Hier haben wir einige Informationen über die Honorare der Grafier und Illustratoren zusammengefasst. Grafiker sollten stest immer wieder Honorarverhandlungen mit ihren Kunden führen, um ein angemessenes Honorar zu erzielen.
www.erfolg-als-freiberufler.de/Honorare-Grafiker-Illustratoren.php
Grafiker müssen sich intensiv mit dem Thema Honorare beschäftigen, um erfolgreich ein faires Honorar mit dem Kunden aushandeln zu können.
honorar.tel
Am Ende ergibt sich so eine Summe, die jährlich eingenommen werden muss und mit der sämtliche Kosten gedeckt werden können. Einberechnet sind dabei auch die Zeiten, die nicht zur Bearbeitung eines Auftrags genutzt wurden. Der Grafiker verteilt somit die Kosten, die für die unproduktiven Zeiten entstehen, auf alle Auftraggeber pro Jahr, was wieder gerecht ist.

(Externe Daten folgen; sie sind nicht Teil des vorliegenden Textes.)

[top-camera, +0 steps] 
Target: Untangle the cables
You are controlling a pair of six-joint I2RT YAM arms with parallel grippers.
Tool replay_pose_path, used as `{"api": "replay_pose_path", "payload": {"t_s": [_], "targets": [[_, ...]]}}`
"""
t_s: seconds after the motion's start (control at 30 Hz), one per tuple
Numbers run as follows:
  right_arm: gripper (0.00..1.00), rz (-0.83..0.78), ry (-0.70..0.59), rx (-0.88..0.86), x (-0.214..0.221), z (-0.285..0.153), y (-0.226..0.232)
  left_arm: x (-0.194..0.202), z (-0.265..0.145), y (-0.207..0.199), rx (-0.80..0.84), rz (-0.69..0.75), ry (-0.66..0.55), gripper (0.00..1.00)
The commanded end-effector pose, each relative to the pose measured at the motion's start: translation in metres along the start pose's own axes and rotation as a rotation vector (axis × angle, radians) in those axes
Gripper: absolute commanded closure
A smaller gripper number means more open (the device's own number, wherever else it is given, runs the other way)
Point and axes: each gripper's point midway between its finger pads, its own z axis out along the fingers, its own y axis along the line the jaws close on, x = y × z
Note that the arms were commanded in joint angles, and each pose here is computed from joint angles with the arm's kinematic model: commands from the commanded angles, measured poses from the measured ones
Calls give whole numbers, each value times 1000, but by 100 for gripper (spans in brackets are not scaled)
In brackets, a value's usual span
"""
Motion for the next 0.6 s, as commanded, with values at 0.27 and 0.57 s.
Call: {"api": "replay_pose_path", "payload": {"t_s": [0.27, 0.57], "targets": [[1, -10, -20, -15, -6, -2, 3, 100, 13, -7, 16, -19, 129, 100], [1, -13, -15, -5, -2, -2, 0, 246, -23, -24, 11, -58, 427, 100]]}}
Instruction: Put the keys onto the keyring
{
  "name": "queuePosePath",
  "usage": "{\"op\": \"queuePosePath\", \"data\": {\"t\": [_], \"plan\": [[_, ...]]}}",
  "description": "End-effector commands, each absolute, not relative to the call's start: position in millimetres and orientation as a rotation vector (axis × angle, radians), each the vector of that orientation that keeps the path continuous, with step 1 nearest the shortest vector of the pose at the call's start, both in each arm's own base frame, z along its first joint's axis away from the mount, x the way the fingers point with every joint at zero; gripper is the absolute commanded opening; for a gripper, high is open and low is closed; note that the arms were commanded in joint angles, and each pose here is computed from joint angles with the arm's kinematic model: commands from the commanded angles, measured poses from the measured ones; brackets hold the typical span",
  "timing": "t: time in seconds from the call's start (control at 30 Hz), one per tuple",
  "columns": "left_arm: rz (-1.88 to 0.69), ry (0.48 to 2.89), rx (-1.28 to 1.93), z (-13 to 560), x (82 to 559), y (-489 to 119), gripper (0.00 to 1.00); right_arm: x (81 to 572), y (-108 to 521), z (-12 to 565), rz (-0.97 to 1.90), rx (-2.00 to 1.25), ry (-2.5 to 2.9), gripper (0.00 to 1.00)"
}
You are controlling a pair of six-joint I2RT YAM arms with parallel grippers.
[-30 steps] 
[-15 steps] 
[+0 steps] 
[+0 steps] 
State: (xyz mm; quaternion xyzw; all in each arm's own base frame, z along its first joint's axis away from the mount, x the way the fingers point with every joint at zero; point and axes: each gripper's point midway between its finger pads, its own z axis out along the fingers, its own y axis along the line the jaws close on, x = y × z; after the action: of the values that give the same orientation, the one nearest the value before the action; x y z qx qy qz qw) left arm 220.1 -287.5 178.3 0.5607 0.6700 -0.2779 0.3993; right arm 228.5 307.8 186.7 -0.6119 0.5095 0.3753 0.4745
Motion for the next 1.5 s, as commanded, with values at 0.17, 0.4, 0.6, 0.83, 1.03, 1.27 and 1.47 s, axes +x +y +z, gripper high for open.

Er muss verwalterische Tätigkeiten ausüben und sich um die Neuwerbung von Kunden bemühen. Diese Tätigkeiten benötigen alle Zeit und müssen doch erledigt werden. Wichtig ist nun bei der Berechnung des Honorars sämtliche Stunden im Jahr zu berücksichtigen, also auch solche, die eben unproduktiv sind.
Zur Erklärung: Die unproduktiven Stunden sind solche Stunden, die nicht direkt in Rechnung gestellt werden können, weil dabei kein Auftrag bearbeitet wird. Der Grafiker muss aber auch Rechnungen und Angebote schreiben, wobei letztere teilweise nicht einmal einen Auftrag nach sich ziehen.